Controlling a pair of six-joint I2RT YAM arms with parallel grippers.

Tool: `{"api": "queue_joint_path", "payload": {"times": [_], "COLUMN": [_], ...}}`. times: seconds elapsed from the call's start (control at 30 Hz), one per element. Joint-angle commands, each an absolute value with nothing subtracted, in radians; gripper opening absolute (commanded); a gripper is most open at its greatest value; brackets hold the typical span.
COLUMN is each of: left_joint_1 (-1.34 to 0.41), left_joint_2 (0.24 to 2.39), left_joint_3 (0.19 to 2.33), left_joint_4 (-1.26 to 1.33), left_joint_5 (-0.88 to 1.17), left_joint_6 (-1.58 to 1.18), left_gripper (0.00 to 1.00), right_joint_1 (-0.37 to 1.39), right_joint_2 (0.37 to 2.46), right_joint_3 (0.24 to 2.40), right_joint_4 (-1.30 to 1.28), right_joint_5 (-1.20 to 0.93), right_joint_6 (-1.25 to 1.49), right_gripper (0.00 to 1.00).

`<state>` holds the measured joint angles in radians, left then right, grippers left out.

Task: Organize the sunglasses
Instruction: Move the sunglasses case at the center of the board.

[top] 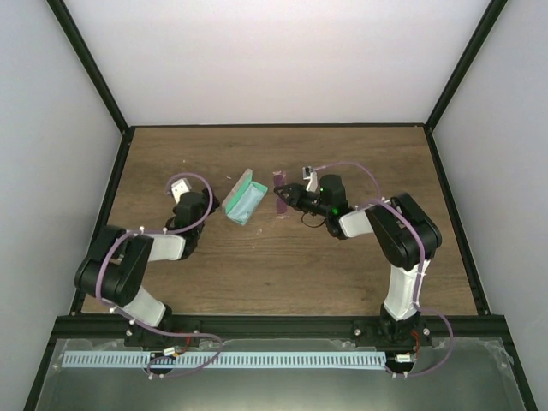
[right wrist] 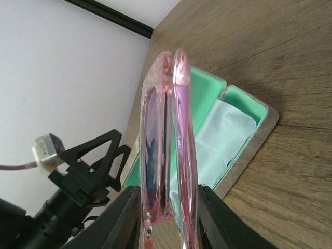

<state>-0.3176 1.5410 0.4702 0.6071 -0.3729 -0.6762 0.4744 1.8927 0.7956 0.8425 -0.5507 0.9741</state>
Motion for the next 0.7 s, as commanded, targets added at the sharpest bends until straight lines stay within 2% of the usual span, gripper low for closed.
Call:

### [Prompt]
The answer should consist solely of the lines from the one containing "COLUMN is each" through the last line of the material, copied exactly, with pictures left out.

### [Expected answer]
COLUMN is each of: left_joint_1 (-1.34 to 0.41), left_joint_2 (0.24 to 2.39), left_joint_3 (0.19 to 2.33), left_joint_4 (-1.26 to 1.33), left_joint_5 (-0.88 to 1.17), left_joint_6 (-1.58 to 1.18), left_gripper (0.00 to 1.00), right_joint_1 (-0.37 to 1.39), right_joint_2 (0.37 to 2.46), right_joint_3 (0.24 to 2.40), right_joint_4 (-1.30 to 1.28), right_joint_5 (-1.20 to 0.93), right_joint_6 (-1.25 to 1.49), right_gripper (0.00 to 1.00).

`<state>` holds the measured joint angles in radians, left then right, grippers left out.

Task: Organize the sunglasses
Instruction: Move the sunglasses case at the center of the board.

[top] 
[right wrist] 

<state>-0.3176 1.5410 0.4702 0.6071 -0.3729 -0.6762 0.4744 1.8927 0.7956 0.8425 -0.5507 0.9741</state>
Motion for the next 0.7 s, as commanded, targets added at the sharpest bends until straight lines stay within 2% of the usual span, gripper low for closed.
Call:

This exercise is now fully answered.